Parliamentary Under-Secretary of State for the Armed Forces
- Incumbent
- Assumed office 12 June 2026
- Prime Minister: Keir Starmer; Andy Burnham;
- Preceded by: Al Carns

Parliamentary Under-Secretary of State for Veterans and People
- In office 6 September 2025 – 12 June 2026
- Prime Minister: Keir Starmer
- Preceded by: Al Carns
- Succeeded by: Calvin Bailey

Member of Parliament for North East Derbyshire
- Incumbent
- Assumed office 4 July 2024
- Preceded by: Lee Rowley
- Majority: 1,753 (3.9%)

Personal details
- Born: Louise Elizabeth Jones 1989 or 1990 (age 35–36)
- Party: Labour
- Spouse: Jeevun Sandher ​(m. 2025)​
- Education: University of Edinburgh (MA) Royal Military Academy Sandhurst

Military service
- Allegiance: United Kingdom
- Branch/service: British Army
- Years of service: 2013–2020
- Rank: Captain
- Unit: Intelligence Corps
- Battles/wars: War in Afghanistan

= Louise Sandher-Jones =

British politician

Louise Elizabeth Sandher-Jones ( Jones; born ) is a British politician and former British Army officer and Intelligence professional who has served as Parliamentary Under-Secretary of State for the Armed Forces since 2026. A member of the Labour Party, she has been the Member of Parliament for North East Derbyshire since 2024. She gained the seat from Lee Rowley, a Conservative.

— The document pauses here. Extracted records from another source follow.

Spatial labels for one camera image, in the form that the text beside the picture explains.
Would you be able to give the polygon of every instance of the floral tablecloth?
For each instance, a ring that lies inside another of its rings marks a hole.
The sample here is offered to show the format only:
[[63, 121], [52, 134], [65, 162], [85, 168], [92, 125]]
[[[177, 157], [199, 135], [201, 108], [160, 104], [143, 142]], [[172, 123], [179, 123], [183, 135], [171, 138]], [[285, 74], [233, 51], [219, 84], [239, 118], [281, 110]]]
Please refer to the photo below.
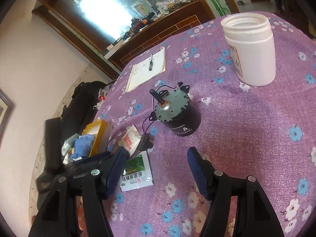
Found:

==Early career and military service==
Sandher-Jones was born in 1989 or 1990, and grew up in Leicestershire. She studied Chinese at the University of Edinburgh, during which she spent a year abroad at Ocean University of China. After graduating from university, she joined the Civil Service graduate scheme.

Sandher-Jones joined the British Army in 2013. Having attended the Royal Military Academy Sandhurst, she was commissioned as second lieutenant in the Intelligence Corps on 12 April 2014. She served in the War in Afghanistan. She was promoted to lieutenant on 12 April 2015, and to captain with seniority from 12 April 2017. She retired from the army on 14 March 2020.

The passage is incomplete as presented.